**The task:** Examine each line of the listing below. Copy those in which the string "with" appears.
◇ ◇ ◇ ◇
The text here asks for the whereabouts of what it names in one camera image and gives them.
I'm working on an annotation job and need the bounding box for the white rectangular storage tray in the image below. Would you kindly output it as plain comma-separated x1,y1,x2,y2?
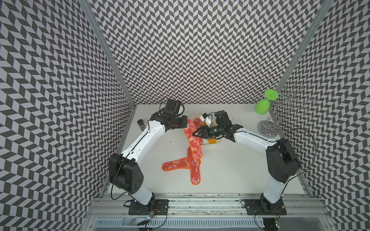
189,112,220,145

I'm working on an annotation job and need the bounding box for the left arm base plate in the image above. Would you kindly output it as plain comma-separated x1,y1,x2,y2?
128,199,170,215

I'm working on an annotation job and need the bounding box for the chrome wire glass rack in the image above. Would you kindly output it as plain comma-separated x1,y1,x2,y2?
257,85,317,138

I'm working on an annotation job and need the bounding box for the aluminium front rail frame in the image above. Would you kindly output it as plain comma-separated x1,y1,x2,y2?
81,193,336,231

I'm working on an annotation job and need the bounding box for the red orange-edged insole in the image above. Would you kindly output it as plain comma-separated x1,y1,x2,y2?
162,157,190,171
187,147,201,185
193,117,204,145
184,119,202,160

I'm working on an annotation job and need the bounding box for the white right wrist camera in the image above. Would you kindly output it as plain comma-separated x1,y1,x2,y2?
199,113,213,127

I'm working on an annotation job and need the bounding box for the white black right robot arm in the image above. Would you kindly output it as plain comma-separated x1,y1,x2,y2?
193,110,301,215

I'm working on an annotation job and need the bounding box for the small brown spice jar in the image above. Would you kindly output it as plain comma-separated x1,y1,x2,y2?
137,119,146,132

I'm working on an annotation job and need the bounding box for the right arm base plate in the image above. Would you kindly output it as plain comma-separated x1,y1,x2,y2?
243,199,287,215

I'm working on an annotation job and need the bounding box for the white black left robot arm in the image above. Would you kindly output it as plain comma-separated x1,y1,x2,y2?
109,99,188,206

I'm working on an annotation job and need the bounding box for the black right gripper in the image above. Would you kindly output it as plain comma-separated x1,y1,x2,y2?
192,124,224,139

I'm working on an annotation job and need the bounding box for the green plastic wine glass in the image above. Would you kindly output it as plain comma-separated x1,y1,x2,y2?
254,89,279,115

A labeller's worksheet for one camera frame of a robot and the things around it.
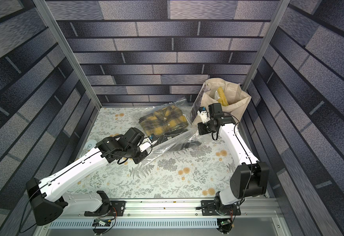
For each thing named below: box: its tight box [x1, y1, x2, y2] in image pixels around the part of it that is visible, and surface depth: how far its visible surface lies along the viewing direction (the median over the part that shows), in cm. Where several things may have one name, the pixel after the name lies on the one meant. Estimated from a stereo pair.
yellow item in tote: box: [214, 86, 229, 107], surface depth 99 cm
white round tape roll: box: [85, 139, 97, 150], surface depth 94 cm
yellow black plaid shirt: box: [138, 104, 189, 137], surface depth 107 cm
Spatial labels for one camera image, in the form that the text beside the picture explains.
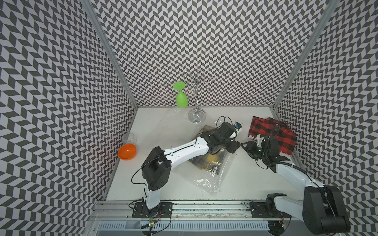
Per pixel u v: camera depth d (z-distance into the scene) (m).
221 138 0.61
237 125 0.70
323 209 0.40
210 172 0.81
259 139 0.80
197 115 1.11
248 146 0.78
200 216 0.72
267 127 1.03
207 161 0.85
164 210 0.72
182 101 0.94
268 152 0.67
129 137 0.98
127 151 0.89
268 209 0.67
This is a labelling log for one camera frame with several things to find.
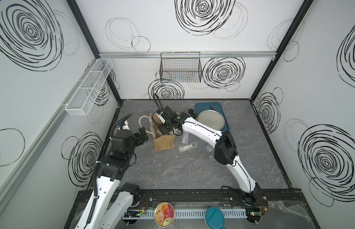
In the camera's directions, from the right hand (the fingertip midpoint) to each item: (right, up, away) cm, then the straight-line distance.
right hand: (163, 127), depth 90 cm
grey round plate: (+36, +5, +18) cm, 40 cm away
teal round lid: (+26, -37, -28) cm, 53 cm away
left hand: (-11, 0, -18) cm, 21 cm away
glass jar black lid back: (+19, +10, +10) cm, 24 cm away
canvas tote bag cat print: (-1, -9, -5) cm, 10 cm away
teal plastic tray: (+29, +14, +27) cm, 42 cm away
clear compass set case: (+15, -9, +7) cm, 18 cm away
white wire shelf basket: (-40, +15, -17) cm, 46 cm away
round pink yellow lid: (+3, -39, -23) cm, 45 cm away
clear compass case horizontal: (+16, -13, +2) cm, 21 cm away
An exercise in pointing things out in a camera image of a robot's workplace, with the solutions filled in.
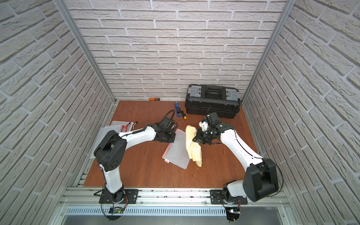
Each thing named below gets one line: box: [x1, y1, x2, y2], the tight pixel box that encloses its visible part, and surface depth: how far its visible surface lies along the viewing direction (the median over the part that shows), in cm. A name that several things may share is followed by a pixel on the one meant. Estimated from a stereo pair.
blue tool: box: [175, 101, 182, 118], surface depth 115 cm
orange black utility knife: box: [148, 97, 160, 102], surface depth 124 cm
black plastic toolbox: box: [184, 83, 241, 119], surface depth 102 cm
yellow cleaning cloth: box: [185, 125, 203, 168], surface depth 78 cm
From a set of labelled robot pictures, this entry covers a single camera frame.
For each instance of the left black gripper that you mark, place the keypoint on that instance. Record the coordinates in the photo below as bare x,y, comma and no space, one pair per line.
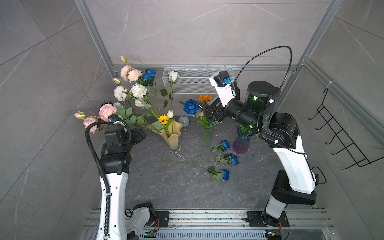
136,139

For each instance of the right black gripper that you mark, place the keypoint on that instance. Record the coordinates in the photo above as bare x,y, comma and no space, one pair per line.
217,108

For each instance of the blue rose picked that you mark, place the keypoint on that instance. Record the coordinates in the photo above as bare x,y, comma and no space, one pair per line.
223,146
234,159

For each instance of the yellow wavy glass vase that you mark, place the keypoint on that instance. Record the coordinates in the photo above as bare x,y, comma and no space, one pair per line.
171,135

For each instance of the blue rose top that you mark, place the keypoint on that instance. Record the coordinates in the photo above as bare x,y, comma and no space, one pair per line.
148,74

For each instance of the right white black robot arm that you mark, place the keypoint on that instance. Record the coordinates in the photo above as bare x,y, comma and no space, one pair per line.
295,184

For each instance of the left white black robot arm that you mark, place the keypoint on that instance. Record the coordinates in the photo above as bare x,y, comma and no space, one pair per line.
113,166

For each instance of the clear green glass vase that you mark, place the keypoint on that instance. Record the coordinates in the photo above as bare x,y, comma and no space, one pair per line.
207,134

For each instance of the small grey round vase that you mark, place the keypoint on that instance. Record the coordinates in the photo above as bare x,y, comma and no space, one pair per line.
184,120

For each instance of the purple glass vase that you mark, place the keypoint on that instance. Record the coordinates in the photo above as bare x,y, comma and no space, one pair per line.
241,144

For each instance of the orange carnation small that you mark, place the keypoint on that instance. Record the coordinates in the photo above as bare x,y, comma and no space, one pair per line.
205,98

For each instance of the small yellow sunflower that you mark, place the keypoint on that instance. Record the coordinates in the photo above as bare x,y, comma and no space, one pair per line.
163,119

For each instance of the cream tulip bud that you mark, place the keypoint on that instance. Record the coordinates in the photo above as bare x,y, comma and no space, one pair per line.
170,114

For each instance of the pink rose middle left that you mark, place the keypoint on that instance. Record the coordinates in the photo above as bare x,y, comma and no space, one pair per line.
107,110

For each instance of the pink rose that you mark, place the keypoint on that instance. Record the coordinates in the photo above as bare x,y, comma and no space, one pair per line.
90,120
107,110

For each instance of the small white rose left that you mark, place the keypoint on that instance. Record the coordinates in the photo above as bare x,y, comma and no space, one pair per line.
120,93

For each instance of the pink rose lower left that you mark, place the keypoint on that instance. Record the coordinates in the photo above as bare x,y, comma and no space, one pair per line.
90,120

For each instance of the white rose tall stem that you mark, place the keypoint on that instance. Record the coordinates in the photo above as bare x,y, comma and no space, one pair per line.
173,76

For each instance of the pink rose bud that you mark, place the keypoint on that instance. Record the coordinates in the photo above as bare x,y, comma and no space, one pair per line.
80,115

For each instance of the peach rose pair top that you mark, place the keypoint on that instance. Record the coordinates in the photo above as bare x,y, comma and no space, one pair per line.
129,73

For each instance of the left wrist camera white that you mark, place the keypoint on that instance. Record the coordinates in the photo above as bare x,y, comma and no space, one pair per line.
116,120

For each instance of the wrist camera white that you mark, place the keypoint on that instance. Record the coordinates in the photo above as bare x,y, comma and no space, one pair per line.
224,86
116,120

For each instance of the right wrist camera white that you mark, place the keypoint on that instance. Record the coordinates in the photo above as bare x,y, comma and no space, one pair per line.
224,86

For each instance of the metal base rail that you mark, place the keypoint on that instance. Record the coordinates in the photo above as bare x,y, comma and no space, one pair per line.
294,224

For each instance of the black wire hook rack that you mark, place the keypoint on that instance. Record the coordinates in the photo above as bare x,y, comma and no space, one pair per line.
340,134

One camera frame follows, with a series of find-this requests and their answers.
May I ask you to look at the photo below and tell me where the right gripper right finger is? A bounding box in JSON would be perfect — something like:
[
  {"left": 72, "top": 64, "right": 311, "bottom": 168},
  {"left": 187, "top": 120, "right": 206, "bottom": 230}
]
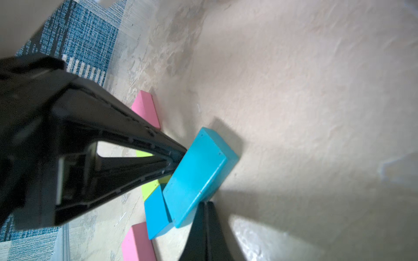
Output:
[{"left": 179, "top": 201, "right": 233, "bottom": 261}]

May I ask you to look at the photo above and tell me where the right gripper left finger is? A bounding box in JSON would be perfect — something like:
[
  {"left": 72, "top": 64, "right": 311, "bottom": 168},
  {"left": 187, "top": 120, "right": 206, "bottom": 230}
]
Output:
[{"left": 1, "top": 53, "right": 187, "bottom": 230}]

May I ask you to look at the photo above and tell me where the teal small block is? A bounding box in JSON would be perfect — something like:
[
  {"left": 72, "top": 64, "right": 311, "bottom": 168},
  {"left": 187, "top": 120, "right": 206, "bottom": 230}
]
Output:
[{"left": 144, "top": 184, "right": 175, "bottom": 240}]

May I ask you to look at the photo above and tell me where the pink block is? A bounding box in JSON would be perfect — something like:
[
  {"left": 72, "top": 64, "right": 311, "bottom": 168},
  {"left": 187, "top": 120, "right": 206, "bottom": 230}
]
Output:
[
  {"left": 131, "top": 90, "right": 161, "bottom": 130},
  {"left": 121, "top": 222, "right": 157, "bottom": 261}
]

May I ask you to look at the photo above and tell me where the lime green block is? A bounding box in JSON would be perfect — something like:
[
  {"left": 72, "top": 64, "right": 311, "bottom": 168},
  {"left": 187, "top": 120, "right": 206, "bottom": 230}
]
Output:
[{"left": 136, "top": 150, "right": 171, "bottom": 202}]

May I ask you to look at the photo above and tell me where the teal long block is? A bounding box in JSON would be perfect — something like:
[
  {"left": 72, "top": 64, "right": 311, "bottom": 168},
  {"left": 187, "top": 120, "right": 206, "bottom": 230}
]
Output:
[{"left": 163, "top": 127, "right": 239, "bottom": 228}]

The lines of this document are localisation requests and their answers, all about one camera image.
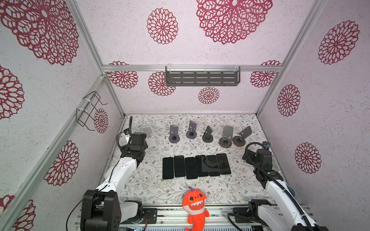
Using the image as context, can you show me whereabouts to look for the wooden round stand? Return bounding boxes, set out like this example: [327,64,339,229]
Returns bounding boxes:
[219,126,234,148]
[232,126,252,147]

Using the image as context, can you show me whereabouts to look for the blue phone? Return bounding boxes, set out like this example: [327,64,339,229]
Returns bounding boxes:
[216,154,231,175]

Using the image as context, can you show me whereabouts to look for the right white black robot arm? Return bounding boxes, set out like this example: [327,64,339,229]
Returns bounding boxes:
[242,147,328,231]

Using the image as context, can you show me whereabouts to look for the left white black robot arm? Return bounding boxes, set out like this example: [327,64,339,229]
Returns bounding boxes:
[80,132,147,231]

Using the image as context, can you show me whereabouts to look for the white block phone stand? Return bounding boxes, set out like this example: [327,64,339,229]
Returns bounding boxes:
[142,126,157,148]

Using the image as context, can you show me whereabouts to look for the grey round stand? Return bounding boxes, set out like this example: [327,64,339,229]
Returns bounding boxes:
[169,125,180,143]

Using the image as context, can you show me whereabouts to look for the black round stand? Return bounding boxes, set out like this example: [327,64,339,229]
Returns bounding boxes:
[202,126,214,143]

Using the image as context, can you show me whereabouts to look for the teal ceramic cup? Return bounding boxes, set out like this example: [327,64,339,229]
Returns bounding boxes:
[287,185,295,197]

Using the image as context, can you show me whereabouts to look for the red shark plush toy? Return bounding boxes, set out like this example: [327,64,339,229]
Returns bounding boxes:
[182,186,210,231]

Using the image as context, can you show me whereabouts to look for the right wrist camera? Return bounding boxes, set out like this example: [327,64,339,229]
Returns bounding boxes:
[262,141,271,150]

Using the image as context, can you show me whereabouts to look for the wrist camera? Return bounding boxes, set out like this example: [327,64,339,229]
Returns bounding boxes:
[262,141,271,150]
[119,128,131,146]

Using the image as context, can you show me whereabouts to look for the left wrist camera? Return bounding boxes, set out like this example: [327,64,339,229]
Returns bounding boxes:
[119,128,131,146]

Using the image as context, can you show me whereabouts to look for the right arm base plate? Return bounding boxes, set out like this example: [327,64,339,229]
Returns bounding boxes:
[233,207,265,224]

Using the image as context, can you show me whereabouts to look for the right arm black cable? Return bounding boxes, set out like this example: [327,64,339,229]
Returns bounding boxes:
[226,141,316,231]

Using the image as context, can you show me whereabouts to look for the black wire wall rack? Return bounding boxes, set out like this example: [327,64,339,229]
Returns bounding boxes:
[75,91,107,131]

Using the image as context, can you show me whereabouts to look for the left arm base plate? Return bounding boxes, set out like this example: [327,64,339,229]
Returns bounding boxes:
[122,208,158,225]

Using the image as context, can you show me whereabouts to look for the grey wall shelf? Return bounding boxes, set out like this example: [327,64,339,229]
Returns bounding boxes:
◇ ◇ ◇ ◇
**Exercise answer:**
This is a labelling log for one camera frame with several things to find.
An exercise in pointing things out in a camera image of a robot's workplace, with the solutions filled in.
One camera frame follows, with a series of find-this requests and their answers.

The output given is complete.